■ **Activity**:
Starting with the line below that holds "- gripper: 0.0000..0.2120" and stopping after the line that holds "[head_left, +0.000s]", transcribe the lines exactly, leaving out all pictures.

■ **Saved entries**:
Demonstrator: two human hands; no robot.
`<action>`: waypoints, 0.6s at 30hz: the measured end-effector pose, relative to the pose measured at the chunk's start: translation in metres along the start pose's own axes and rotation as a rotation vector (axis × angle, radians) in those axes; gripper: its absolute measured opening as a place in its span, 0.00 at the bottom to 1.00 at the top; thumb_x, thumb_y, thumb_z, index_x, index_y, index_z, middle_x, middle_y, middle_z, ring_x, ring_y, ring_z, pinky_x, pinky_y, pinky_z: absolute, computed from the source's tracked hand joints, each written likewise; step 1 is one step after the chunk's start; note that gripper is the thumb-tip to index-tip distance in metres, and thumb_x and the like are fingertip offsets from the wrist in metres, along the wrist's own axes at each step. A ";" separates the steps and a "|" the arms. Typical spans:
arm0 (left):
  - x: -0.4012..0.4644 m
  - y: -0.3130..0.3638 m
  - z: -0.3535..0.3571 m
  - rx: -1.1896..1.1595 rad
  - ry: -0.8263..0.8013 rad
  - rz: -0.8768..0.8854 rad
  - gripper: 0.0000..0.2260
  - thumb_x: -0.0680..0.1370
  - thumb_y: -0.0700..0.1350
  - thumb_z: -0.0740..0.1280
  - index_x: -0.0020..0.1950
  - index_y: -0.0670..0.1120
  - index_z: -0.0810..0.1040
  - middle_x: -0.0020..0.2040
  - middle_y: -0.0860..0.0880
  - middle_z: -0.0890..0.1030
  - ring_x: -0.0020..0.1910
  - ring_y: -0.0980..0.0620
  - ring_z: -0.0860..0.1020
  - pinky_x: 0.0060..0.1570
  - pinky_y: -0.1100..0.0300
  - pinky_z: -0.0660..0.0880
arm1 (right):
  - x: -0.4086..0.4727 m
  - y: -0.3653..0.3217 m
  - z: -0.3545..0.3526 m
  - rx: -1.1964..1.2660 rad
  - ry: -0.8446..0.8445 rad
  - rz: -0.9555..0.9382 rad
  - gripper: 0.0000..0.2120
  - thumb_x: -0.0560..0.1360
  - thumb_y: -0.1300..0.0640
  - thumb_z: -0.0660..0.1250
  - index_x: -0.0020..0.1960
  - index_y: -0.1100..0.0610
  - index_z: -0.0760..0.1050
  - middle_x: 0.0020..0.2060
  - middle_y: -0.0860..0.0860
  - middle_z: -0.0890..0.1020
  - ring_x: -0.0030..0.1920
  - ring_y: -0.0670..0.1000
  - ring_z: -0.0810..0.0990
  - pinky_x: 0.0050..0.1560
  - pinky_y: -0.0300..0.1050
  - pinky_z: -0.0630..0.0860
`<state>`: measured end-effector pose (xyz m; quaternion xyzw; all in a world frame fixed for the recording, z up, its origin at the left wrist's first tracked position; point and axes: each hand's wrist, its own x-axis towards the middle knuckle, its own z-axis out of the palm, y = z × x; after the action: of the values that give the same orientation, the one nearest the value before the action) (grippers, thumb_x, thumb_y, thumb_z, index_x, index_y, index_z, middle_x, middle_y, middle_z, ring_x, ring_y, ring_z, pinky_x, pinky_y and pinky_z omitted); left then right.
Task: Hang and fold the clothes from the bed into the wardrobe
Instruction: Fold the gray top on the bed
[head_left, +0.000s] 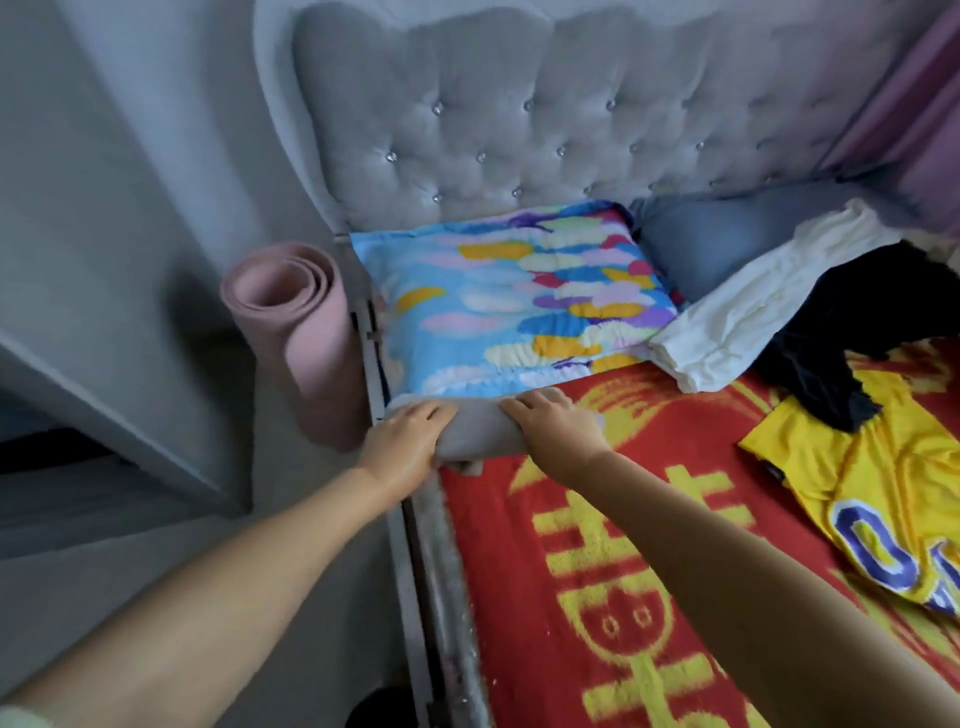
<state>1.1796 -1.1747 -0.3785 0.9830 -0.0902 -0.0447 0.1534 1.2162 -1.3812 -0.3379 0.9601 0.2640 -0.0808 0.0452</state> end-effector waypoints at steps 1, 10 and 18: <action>-0.015 -0.012 -0.017 -0.004 0.009 -0.020 0.24 0.76 0.41 0.64 0.72 0.49 0.67 0.71 0.50 0.70 0.68 0.48 0.70 0.56 0.51 0.74 | 0.003 -0.020 -0.013 0.019 0.007 -0.028 0.20 0.78 0.58 0.59 0.70 0.51 0.65 0.64 0.51 0.72 0.64 0.58 0.71 0.49 0.47 0.72; -0.197 -0.139 -0.124 0.055 0.016 -0.322 0.28 0.73 0.44 0.68 0.72 0.50 0.67 0.68 0.49 0.72 0.66 0.47 0.71 0.58 0.53 0.72 | 0.028 -0.238 -0.081 0.016 -0.085 -0.359 0.27 0.74 0.49 0.67 0.72 0.48 0.64 0.64 0.51 0.72 0.63 0.57 0.73 0.56 0.51 0.73; -0.361 -0.267 -0.177 0.056 0.002 -0.561 0.27 0.74 0.44 0.67 0.73 0.50 0.65 0.66 0.47 0.72 0.61 0.44 0.73 0.55 0.51 0.74 | 0.040 -0.453 -0.119 -0.042 -0.055 -0.600 0.24 0.76 0.56 0.62 0.72 0.47 0.64 0.65 0.52 0.73 0.62 0.58 0.74 0.58 0.51 0.74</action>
<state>0.8896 -0.8035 -0.2717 0.9735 0.1842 -0.0819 0.1081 1.0326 -0.9573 -0.2481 0.8356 0.5360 -0.1109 0.0462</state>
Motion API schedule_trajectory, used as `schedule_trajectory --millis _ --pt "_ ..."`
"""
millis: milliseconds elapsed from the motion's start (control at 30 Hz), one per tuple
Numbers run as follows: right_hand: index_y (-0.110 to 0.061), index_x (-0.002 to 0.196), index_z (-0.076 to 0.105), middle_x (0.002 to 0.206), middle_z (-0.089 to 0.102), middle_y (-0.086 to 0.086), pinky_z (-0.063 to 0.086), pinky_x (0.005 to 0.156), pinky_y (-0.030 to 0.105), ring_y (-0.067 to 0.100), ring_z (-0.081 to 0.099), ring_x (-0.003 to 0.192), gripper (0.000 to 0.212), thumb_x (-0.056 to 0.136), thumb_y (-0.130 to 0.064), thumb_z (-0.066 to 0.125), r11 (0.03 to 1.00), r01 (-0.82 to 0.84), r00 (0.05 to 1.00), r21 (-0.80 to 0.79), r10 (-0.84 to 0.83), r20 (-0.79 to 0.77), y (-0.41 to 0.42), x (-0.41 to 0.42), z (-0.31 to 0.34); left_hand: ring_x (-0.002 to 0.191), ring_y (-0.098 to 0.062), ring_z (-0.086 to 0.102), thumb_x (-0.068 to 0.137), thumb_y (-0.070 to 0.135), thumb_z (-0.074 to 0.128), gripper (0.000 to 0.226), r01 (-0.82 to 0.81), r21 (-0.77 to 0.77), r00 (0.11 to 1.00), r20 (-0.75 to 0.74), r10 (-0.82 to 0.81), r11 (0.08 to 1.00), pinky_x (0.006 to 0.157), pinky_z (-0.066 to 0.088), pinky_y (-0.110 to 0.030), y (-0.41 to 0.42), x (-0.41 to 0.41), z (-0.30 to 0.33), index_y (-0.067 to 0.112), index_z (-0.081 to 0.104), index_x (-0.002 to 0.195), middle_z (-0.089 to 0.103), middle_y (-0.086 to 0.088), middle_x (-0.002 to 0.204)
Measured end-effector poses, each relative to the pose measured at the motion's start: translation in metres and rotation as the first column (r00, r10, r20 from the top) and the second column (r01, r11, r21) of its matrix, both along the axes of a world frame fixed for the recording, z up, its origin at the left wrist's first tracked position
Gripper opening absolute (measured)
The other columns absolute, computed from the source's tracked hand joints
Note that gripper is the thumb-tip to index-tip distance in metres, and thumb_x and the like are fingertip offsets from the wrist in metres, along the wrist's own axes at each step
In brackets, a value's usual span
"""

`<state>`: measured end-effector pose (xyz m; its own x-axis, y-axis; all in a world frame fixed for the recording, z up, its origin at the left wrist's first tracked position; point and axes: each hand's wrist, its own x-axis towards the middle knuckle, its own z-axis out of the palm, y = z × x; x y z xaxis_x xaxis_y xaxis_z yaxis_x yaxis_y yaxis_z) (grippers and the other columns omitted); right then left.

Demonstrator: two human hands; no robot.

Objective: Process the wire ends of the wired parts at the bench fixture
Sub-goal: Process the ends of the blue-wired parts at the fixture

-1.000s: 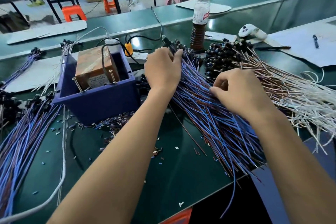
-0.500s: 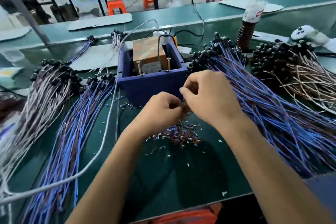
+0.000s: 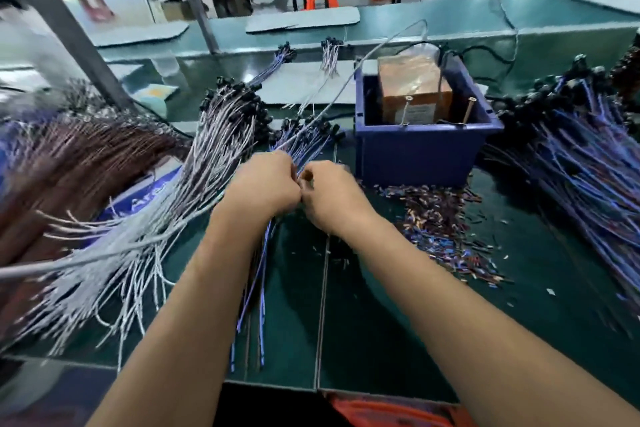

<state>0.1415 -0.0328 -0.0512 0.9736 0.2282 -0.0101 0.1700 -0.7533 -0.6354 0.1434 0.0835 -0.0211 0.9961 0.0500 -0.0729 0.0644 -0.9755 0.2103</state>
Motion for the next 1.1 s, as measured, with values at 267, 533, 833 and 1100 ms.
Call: schedule_trajectory --millis 267,533,833,1100 --pt "-0.01 0.12 0.054 0.104 0.069 0.017 0.039 0.063 0.035 0.041 0.068 0.094 0.028 0.104 -0.034 0.051 0.994 0.079 0.983 -0.076 -0.065 0.172 0.011 -0.011 -0.015 0.106 -0.038 0.066 0.089 0.019 0.071 0.017 0.003 -0.015 0.979 0.205 0.0 1.0 0.087 0.054 -0.042 -0.01 0.055 -0.009 0.013 0.071 0.105 0.07 -0.014 0.109" --pt "-0.01 0.12 0.061 0.114 0.06 0.014 0.049 0.089 0.04 0.032 0.058 0.107 0.048 0.109 -0.048 0.034 0.879 -0.071 0.896 -0.471 0.264 0.357 0.012 -0.04 -0.03 0.107 -0.044 0.065 0.087 0.003 0.068 0.018 0.064 0.127 0.985 0.149 -0.083 0.99 0.082 0.053 -0.045 -0.033 0.08 -0.012 0.001 0.067 0.105 0.067 -0.023 0.11" --pt "-0.019 0.083 0.051 0.093 0.067 0.012 0.051 0.069 0.041 0.039 0.067 0.082 0.039 0.107 -0.05 0.045 0.965 0.026 0.918 -0.261 0.08 0.388 -0.046 -0.018 -0.015 0.107 -0.043 0.066 0.086 0.003 0.059 0.029 -0.041 0.017 0.981 0.188 0.037 0.999 0.083 0.052 -0.042 -0.026 0.076 -0.017 0.008 0.073 0.111 0.069 -0.021 0.113" --pt "-0.021 0.086 0.062 0.093 0.068 0.006 0.043 0.067 0.036 0.035 0.067 0.089 0.043 0.101 -0.059 0.051 0.903 -0.176 0.874 -0.392 0.327 0.361 -0.033 -0.027 -0.023 0.102 -0.04 0.064 0.095 0.004 0.038 0.025 -0.15 -0.536 0.937 0.192 0.292 0.831 0.081 0.051 -0.037 -0.025 0.07 -0.004 -0.001 0.048 0.117 0.066 -0.021 0.114"
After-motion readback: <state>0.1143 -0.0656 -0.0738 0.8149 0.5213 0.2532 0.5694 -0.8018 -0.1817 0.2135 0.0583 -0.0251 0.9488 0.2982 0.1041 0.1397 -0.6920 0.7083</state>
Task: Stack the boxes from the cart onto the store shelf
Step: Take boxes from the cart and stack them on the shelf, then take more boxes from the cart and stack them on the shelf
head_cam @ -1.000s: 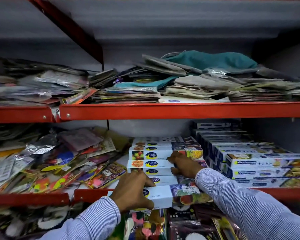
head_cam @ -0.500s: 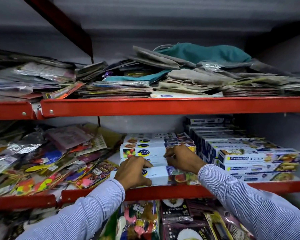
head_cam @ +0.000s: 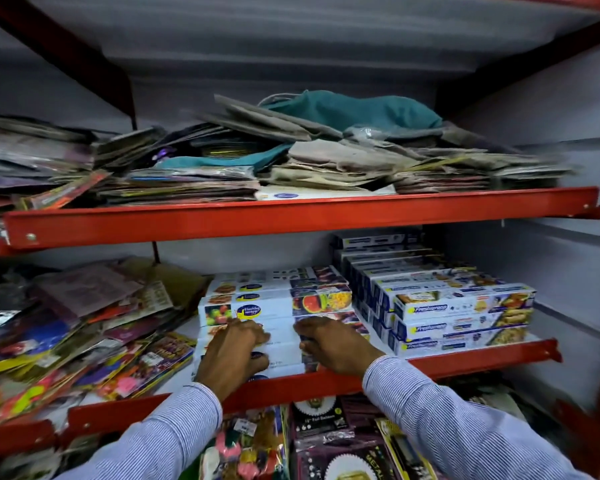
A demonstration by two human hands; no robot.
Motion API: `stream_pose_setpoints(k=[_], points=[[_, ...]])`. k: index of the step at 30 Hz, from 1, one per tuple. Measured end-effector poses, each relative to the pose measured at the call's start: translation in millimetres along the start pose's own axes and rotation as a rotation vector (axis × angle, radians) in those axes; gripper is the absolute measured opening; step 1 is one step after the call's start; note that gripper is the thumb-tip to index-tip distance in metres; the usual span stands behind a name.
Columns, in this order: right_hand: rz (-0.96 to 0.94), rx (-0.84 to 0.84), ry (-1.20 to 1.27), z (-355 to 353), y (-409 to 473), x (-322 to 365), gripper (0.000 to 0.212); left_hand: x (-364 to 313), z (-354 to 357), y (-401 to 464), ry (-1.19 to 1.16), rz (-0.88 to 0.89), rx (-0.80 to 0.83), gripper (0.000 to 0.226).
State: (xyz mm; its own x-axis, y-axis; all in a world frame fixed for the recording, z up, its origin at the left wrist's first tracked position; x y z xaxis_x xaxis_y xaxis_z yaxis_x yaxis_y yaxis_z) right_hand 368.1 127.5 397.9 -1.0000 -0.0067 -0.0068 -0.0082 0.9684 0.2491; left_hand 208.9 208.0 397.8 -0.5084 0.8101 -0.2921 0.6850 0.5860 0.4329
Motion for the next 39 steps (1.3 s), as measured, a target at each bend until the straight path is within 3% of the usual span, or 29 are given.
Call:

■ **Task answer**:
  - gripper: 0.0000..0.2120
  - thumb_x: -0.0560..0.1360
  - thumb_y: -0.1300..0.0640
  - thumb_z: -0.0660..0.1250
  - index_x: -0.0020..0.1960
  - index_y: -0.1100..0.0610
  - index_z: -0.0760..0.1050
  - middle_x: 0.0020..0.2060
  - middle_y: -0.0860..0.0860
  - middle_z: -0.0890..0.1020
  - ring_x: -0.0030..0.1920
  - ring_y: -0.0670..0.1000
  - ring_z: -0.0810..0.0990
  - pinky_x: 0.0050..0.1560
  - pinky_y: -0.0300..0.1050
  - pinky_z: -0.0630..0.0860
`<state>`: measured end-effector pose (xyz m; quaternion xyzw; all in a world frame fixed for the recording, z up, its origin at the left wrist's first tracked position; point and axes: each hand's wrist, its own x-axis towards the middle knuckle, its own z-axis out of the palm, y = z × x; after the action: of the values that give the same orientation, the one nearest the value before the action) (grippers, thumb_x, thumb_y, thumb_z, index_x, index_y, index_z, middle_x, middle_y, middle_z, ring_x, ring_y, ring_z, pinky_x, pinky_y and pinky_z omitted); left then right.
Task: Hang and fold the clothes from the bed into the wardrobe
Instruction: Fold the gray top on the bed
[head_left, +0.000s] 

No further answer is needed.